Last week the London branch of the Bevan Foundation hosted a discussion at Westminster on The Changing Face of Welfare in Wales. Dr Peter Kenway, Director of the New Policy Institute and Dr Victoria Winckler, Director of the Bevan Foundation spoke to a gathering of MPs, peers and Bevan Foundation members and supporters with their analysis of the impact of the UK government’s welfare reforms on Wales.

The reforms are designed, in Peter’s words to compel people to be economically active again, sooner and for longer. The reforms to date have been piecemeal and often based on untried systems, threatening potential disaster for those most dependent on benefits.

His contention was that the goal of governments over the last decade was to reduce worklessness, not to reduce poverty. The high levels of in-work poverty in Wales are evidence of the limitations of this approach.  Most couples with children need at least to be working one and a half jobs (60 hours a week) to make work pay and affordable childcare and other support to enable them to access the jobs that are available, is simply inadequate.  

Could the government be heading for a return to local poor support not seen for centuries? Peter called attention to the devolution of council tax benefit to local authorities – largely unnoticed but potentially significant. The changes to this benefit, received by more people than any other, makes modest savings in expenditure but potentially paves the way for a local rather than universal benefit system.

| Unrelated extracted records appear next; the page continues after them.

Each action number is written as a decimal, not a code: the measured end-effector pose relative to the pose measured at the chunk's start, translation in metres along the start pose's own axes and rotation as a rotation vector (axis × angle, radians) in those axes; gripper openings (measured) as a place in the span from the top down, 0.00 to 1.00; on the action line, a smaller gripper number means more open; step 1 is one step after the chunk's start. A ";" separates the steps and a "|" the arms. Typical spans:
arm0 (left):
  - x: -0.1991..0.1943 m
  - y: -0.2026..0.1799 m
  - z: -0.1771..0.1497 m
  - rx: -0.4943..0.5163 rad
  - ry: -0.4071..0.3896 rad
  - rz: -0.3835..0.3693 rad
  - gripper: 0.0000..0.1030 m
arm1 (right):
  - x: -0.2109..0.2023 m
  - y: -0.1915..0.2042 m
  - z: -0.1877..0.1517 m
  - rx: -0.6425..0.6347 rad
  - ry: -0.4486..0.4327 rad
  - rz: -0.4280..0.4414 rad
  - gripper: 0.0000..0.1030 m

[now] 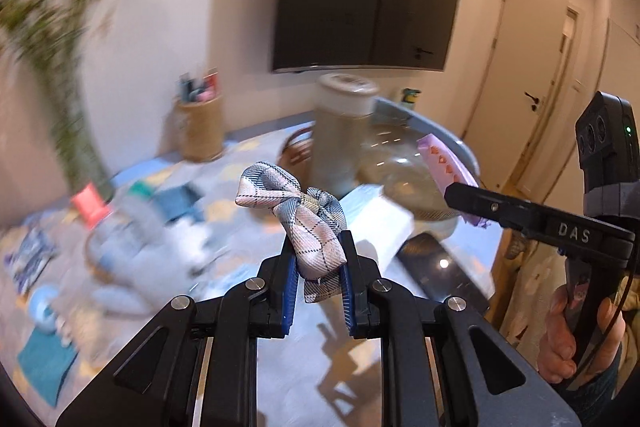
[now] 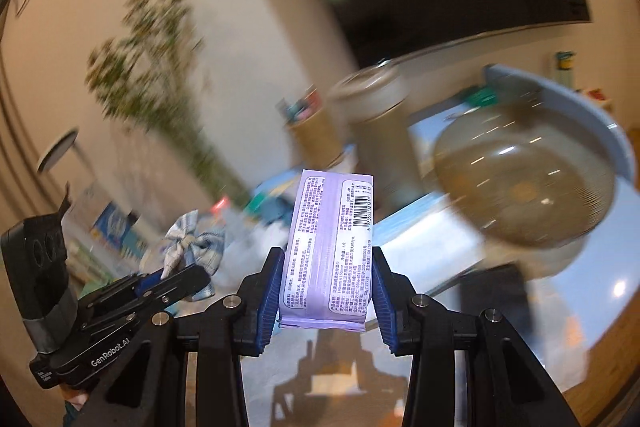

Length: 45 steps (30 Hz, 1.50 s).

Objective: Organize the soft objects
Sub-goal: 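Carry both items to the glass bowl and open both tools to drop them, then return to the bed, grasp the teal pouch with left tool while right grasps sponge bag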

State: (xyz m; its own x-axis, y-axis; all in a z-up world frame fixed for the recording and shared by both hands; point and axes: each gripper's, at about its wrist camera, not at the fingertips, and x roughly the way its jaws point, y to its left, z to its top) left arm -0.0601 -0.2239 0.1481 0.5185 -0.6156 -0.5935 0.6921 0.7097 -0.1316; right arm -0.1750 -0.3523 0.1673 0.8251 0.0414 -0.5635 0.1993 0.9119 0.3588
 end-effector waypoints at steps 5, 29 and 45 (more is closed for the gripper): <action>0.034 -0.046 0.030 0.067 0.006 -0.072 0.85 | -0.018 -0.057 0.032 0.079 -0.051 -0.074 0.61; 0.129 -0.116 0.053 0.254 0.039 -0.157 0.34 | 0.017 -0.191 0.056 0.330 0.102 -0.278 0.41; -0.109 0.048 0.009 -0.037 -0.276 0.124 0.16 | 0.011 0.001 0.034 -0.028 0.045 -0.078 0.36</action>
State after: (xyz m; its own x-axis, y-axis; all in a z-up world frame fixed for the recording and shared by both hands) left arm -0.0785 -0.1257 0.2137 0.7185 -0.5895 -0.3691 0.5987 0.7943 -0.1031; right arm -0.1480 -0.3648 0.1869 0.7832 -0.0123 -0.6216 0.2463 0.9241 0.2921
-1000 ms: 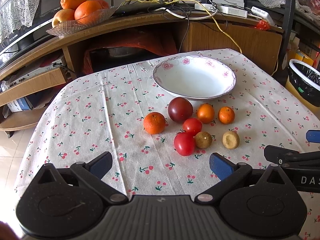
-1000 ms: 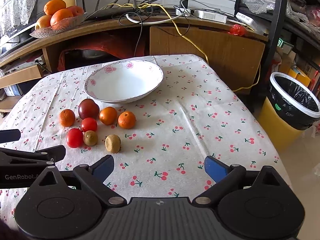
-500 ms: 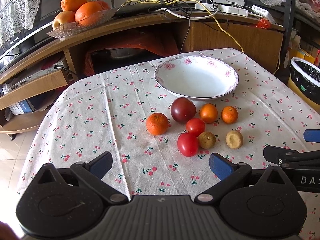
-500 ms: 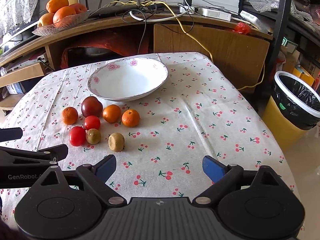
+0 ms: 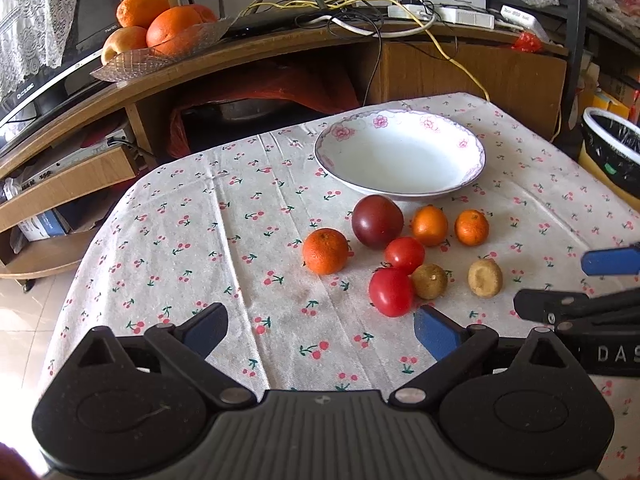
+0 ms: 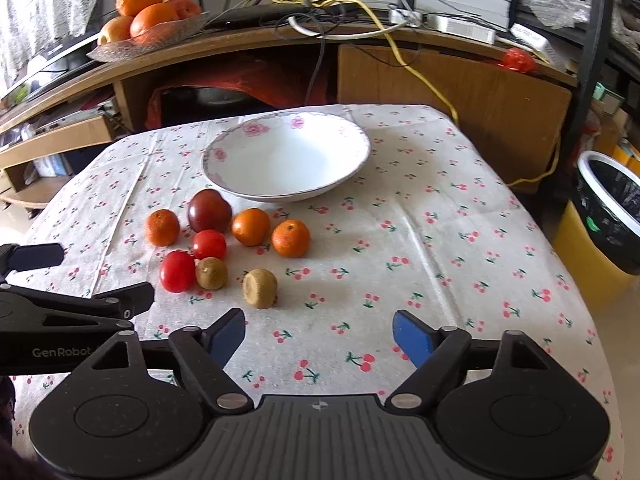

It is apparent from a number of the changes that this is reform driven by the Treasury, not the Department of Work and Pensions.

For Victoria Winckler, the high levels of benefit recipients in Wales mean that the effects of the government’s reforms could be massive with 25% of the working age  population in receipt of some form of benefit and almost 50% in some communities, coupled with a depressed jobs market.

One of the marked effects of the welfare reforms is the effective transfer of responsibility from Westminster to Cardiff Bay for the impact of the cuts – perhaps not by devolving benefits but through the hidden costs to public services of such deep cuts in welfare support. The burden of the extra demand will fall on the Welsh Government, through pressure on housing, care services, emergency support and other services.

Victoria highlighted the challenges facing advice services in coping with the changes – both in guiding claimants through highly complex changes to benefit and support but crucially also in ensuring an urgent take-up of benefits so that recipients do not fall foul of future tightening of eligibility criteria. 

There is also very high risk of injustice where neighbours in identical circumstances could be receiving different levels of benefit support due to the complexity of implementation and the variable take up.

Peter concluded his remarks with an aspiration which we should all share:  that Wales, as the only part of the UK governed by a progressive government and with a majority of progressive MPs, should lead the way in developing policies for a truly empowering welfare system – helping people into work with decent pay and prospects, as the route out of dependency on benefits.